■ Task goal:
Beginning with the line where "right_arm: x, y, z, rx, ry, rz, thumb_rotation" appears, retype every remaining line of the data below, both the first and last included.

■ Provided data:
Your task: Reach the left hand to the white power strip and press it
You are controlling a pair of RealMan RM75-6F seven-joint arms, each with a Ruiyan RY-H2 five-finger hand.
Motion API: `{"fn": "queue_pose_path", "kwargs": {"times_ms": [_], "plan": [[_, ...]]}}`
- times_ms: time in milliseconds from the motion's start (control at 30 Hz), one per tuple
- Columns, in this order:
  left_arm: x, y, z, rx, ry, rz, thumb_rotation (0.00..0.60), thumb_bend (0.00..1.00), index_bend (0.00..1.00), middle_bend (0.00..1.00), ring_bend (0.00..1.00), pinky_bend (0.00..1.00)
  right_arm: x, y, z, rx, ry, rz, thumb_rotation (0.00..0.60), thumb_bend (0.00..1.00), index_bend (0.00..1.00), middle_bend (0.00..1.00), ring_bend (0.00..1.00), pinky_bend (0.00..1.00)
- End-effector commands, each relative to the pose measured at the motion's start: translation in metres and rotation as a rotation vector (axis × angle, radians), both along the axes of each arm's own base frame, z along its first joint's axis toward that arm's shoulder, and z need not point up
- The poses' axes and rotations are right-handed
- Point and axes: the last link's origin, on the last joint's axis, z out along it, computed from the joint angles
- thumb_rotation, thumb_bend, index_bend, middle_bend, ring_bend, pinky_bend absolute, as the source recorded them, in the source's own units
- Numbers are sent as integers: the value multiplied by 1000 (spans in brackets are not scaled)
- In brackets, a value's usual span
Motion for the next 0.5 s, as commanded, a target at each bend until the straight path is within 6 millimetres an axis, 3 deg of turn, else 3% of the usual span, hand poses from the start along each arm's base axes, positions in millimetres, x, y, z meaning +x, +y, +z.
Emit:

■ Output for this exercise:
  right_arm: x, y, z, rx, ry, rz, thumb_rotation (0.00..0.60), thumb_bend (0.00..1.00), index_bend (0.00..1.00), middle_bend (0.00..1.00), ring_bend (0.00..1.00), pinky_bend (0.00..1.00)
- End-effector commands, each relative to the pose measured at the motion's start: translation in metres and rotation as a rotation vector (axis × angle, radians), both along the axes of each arm's own base frame, z along its first joint's axis toward that arm's shoulder, and z need not point up
- The poses' axes and rotations are right-handed
- Point and axes: the last link's origin, on the last joint's axis, z out along it, computed from the joint angles
- thumb_rotation, thumb_bend, index_bend, middle_bend, ring_bend, pinky_bend absolute, as the source recorded them, in the source's own units
- Numbers are sent as integers: the value multiplied by 1000 (spans in brackets are not scaled)
- In brackets, a value's usual span
Motion for the next 0.5 s, as commanded, a target at each bend until the straight path is within 6 millimetres an axis, 3 deg of turn, else 3% of the usual span, hand poses from the start along each arm's base axes, positions in millimetres, x, y, z meaning +x, +y, +z.
Emit:

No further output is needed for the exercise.